My time in the dating scene has been and gone but what I’ve gained out of it is a more level-headed understanding of myself and my tastes. Any time that I would date, I’d know immediately or within the hour what was turning me off about somebody.
Too conservative. Too chatty. Eats too loud. Too into himself. Didn’t even ask me how I’m doing. The list goes on. So as quickly as I found myself enveloped in the dating scene I wanted to get out.
As I watched Sex and The City reruns on my parents TV a few years ago I questioned why I wasn’t finding dating to be fun, sexy and glamorous. I wanted to know what I was missing, and if it was just me being too picky or if it was as simple as striking up conversation on Facebook with the wrong people.
Just lately I found myself thinking about my time in the dating scene again, I definitely don’t miss it but I do think that once again, it’s completely changed. My time in the dating scene was definitely more online-based, I was striking up conversation with so called good-looking men on Facebook and getting asked out about a week later, I’d always hope to get to know them and fall for them but every time without fail I’d leave feeling annoyed.
Since then dating has become a bit more curated, the online world has definitely taken over and the urge to make a more filtered experience is more prominent than ever. Websites are cropping up left and right and I’m constantly hearing about new fads. As a relationships blogger, it’s obvious that I’ll keep my ears peeled, if I want to write relevant content I need to stay in the know, but I feel so far from the world of dating that each new fad sounds less and less appealing.

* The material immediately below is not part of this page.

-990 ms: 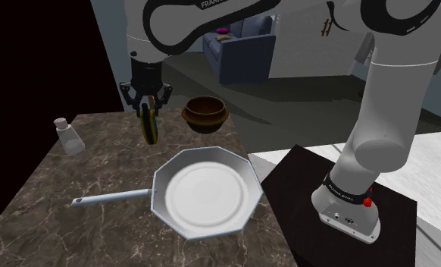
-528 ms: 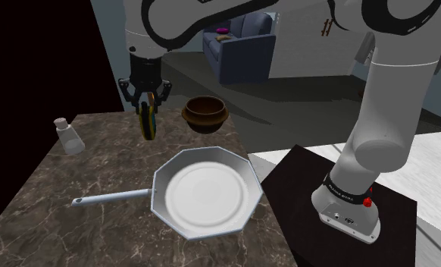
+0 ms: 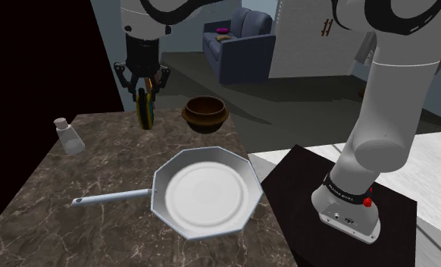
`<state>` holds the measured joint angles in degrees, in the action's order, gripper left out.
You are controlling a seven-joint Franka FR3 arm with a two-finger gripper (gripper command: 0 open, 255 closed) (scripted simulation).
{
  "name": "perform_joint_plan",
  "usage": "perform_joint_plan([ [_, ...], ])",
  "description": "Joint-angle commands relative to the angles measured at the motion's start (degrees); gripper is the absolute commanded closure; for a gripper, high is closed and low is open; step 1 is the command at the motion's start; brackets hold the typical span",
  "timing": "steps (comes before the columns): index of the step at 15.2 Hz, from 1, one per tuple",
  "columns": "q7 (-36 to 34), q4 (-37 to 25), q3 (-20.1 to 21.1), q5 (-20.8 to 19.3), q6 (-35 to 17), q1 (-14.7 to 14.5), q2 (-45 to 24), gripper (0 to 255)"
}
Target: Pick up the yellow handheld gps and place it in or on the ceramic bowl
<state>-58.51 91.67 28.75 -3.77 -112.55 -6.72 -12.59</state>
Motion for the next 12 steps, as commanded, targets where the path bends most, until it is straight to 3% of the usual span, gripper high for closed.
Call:
perform_joint_plan([
  [1,-0.1,-1.6,0.1,0.0,1.6,-0.1,0.0,255],
  [12,-0.5,-11.6,0.3,-0.6,10.5,-1.0,-1.2,255],
])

However: if I was dating now I’d consider many new things. I’d wait longer before going out with somebody, I’d be pickier with my choice of Facebook conversations and I’d interrupt a lot more, because frankly, I don’t care about your ex-girlfriend or about how you only club with the lads (gross).

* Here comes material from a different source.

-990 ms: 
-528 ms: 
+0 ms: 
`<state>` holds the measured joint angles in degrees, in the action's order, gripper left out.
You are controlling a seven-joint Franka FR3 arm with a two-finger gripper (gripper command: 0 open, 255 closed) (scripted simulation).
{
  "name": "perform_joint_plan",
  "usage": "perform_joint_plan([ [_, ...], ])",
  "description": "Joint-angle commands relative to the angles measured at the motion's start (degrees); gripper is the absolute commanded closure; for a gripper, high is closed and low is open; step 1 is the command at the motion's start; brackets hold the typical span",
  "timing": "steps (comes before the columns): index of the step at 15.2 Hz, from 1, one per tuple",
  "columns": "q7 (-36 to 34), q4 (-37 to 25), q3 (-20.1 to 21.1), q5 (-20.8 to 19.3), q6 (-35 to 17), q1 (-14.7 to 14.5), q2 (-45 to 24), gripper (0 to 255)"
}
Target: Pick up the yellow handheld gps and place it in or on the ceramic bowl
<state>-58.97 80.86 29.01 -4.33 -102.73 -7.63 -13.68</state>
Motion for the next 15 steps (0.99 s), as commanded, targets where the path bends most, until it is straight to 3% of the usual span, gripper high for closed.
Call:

I also think that my experience in a long-term relationship which is (hopefully) going well has made me lose my edge a bit. I don’t have to think about what to talk about or come up with things that make me interesting and really put an emphasis on them, I don’t need to say, “My older sister Lauren,” and instead I just say, “I spoke to Loz today.” and it has had me considering how I can be the best version of myself for my other half whilst remaining comfortable and familiar, because I definitely don’t want to go back into the awkward too self conscious to fart in front of him phase, but I do want to keep the flames burning.

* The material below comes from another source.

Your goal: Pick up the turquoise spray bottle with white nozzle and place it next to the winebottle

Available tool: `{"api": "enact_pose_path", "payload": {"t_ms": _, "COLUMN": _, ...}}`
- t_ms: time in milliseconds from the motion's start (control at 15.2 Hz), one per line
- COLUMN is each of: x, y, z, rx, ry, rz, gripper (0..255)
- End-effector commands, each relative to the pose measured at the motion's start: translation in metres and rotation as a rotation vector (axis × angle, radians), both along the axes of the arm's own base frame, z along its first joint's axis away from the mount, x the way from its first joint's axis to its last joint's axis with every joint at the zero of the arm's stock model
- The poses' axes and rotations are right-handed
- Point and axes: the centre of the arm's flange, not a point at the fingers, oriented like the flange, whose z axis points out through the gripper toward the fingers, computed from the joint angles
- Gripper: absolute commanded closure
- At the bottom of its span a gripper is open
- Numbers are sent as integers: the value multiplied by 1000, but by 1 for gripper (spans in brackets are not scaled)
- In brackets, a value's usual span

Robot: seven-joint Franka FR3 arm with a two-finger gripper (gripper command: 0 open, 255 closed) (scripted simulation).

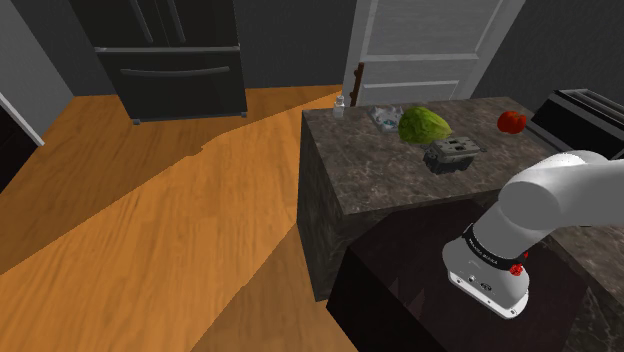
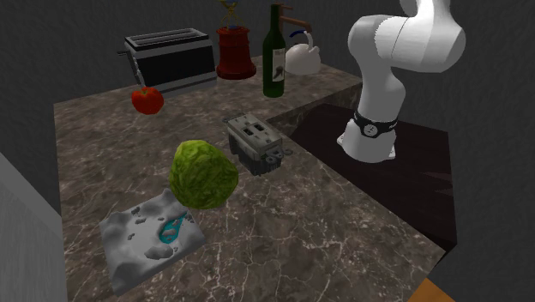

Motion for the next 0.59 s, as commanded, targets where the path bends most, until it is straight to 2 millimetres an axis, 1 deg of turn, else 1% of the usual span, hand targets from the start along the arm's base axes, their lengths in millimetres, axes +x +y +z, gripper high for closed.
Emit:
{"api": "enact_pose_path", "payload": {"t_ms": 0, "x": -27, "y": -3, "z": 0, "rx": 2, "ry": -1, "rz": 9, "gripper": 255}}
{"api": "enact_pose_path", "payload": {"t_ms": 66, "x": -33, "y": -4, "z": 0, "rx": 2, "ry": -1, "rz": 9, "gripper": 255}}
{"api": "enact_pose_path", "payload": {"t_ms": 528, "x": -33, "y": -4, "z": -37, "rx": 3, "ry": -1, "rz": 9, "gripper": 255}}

As I’ve stated though, many things about the dating scene have changed, well, the online dating scene anyway, I definitely feel like location based searching is becoming a thing, I’ve mentioned it before with websites for a Dorset Dating Site and locations such as Kent, Stafford etc also have websites dedicated to them, it’s because the people running these websites want people to find love, they want to help you narrow down what your needs and desires are, and if you need someone specifically in your area, it saves you the hassle of swiping away from somebody because even though you specified within a mile, their bio says they’re studying at London.
The whole idea of online dating is also so that it’s convenient, it saves you hassle because sending texts isn’t necessarily a hard thing to do, and if someone is worth a date it means that you skipped awkward introductions and hanging around the same bar for a month waiting for some eligible bachelor to crop up.
I actually believe that contrary to what you may have heard, online dating is also a lot safer. You can easily block somebody and prevent further communication, they’ll never know where you actually live or where your local pub is because you didn’t meet within a yard of your home, if you go out on a date with somebody you’re not then forced to bring them home or to have the date close by to your home either.
I think that online dating can be a very positive experience and there’s obviously no shame in trying it out, I think that people like the idea of stumbling into somebody by chance because it’s so romanticized, but going out looking for somebody even if by the means of apps or websites, it’s fine and can be very fun and very positive for all involved. There’s no obligations and definitely no pressure.
So if you’re on the fence about trying online dating out, just give it a chance and you may find that it’s something that you really enjoy, and you never know, you may meet your special someone thanks to it.
But for people like me who have passed that phase in their lives and are now looking towards the future with someone else, we’ll constantly be amazed by new things that we here from the dating scene and feel a little bit relieved that we’re out of it, no matter how positive and curated it’s become.